Bit of a big time here – too much to happen in just two weeks...
· First tomatoes through
· First cucumbers up and running
· Mrs S’s sister over from Richmond, Virginia for the celebrations
· Chance of the biggest hotel site we are chasing for development becoming reality – last bit of work before I pack up the company mouse.
· Finding that I may be able to record my favourite tapes to PC – then Ipod with ‘Kristal’ software
· Having to wake up last Sunday knowing that JRT would be going to kennels that afternoon
· Driving home from kennels – empty this bit...
· Finding suitcases in attic – some still had the old Italian labels...

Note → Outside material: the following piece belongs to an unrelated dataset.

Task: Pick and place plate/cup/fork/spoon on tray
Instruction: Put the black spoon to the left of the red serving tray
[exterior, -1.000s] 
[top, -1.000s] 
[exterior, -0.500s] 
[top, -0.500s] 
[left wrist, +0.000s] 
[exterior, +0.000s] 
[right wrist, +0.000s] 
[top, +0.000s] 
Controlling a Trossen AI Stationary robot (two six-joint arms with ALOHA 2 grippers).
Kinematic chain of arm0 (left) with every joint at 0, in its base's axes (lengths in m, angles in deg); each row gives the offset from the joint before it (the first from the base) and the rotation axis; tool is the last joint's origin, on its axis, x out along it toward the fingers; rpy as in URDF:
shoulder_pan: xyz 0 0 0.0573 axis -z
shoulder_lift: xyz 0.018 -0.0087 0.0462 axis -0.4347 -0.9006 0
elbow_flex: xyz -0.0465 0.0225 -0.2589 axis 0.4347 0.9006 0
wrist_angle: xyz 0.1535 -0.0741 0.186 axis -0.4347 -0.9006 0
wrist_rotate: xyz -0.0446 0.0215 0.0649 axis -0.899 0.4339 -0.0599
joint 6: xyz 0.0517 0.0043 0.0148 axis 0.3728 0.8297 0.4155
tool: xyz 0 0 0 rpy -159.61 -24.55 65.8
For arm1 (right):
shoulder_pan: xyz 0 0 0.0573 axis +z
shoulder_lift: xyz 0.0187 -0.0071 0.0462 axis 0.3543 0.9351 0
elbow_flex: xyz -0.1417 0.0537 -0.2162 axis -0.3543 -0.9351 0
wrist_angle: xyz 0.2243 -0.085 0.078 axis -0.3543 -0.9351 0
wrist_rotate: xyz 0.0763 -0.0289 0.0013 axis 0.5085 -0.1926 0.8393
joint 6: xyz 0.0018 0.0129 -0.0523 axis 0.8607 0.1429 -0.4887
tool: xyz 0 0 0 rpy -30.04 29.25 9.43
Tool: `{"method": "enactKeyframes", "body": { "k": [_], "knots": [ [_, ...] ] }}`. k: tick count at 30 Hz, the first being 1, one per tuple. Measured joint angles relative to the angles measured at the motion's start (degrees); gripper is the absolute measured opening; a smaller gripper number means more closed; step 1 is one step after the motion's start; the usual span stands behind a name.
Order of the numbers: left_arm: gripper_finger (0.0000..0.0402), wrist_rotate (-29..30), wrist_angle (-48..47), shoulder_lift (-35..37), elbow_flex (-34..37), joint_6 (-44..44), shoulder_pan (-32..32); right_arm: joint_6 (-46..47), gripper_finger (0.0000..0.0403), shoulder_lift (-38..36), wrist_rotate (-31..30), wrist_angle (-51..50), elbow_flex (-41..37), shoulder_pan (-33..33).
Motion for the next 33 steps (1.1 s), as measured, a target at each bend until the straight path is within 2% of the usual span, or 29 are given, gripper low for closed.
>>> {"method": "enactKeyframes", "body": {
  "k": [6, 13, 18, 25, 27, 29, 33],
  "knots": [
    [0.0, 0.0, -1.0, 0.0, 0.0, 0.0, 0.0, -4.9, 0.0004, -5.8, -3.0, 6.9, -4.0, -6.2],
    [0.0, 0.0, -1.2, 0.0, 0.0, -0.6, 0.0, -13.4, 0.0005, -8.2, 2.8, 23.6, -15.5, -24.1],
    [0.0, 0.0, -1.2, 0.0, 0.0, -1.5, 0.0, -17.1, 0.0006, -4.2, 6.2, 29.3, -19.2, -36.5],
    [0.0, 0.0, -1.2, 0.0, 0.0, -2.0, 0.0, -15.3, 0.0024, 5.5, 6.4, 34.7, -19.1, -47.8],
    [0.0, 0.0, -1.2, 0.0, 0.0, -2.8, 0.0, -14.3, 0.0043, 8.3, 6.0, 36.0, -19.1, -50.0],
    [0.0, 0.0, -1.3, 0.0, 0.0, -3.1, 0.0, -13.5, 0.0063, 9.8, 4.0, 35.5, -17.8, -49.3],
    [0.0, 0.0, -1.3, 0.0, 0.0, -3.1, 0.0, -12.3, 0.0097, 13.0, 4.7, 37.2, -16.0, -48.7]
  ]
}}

· Waking hellish early for huge day on Monday
· Getting downstairs for life-saving tea with no JRT to check out and cuddle
· Arriving at hotel in snow storm to find Younger Daught has champagne and sandwiches for us – all in our room – and also the very same operations room from where we’ll go to the ceremony. Poor Elder Daught in agony from bad back
· New suit and boots
· Being told by staff that the wedding will be done like this...!!!
· Faure’s ‘Pavane’
· ‘Who gives this woman etc etc...’ ?
· I do
· Marvellous ceremony; Younger Daught looks stunning, and so does Mrs S!
· Give Younger Daught away
· Son-in-Law a smashing bloke – love him to bits!
· Champagne and sunshine
· Wedding breakfast – fantastic food, wine, company, friends, chat, ...
· Father of Bride speech which had been muttered on computer for a month...
· Celidh; and now I know the steps to ‘Strip the willow’ after all these years
· Big disco and learning the words with a new Irish chum to “Aaaaargh worghhhh eeeeergh boooomph...”
· Seeing several of her oldest chums all together – last time was when she was at school...
· Actually, enjoying a damn good dance with her University flatmate as well...
· Two hours sleep
· Younger Daught’s Birthday the next day!
· They’re off to The Carribean
· We pick up JRT – huge waggy welcome
· Trying to get back to normality
· Morose at piece of music to go on PC – ‘Salva Me’, and ‘Philadelphia’ by Neil Young
· Mrs S’s sister returns home
· Back to the future...
Lots of mentions for good chums and family, comment on politicians' failure, more fun than seriousness and tinctures for all...
Sunday, 30 March 2008
Friday, 21 March 2008
Sod flicker...
A while back, some of the discs in the Scrob-back began to get a bit nauseous, and began hurting more than somewhat. Mrs S had had a similar problem a few years previously, and I knew it wasn’t a happy experience.
We’d been trying to get ‘fit’ and were using a rowing machine, (which I now condemn as the worst fitness appliance ever designed), and quite honestly, the 'rowing' action eventually caused us immense problems.
So poor Mrs S grinned and bore it, but the year mine went, it was a question whether I could ever work any more, so the Doc hooked me in for a stretch – literally! That didn’t work, so after a couple of weeks, the offending bulge was chopped out, and instantaneous relief was the norm.
But we had an allotment - it needed digging - lots of it.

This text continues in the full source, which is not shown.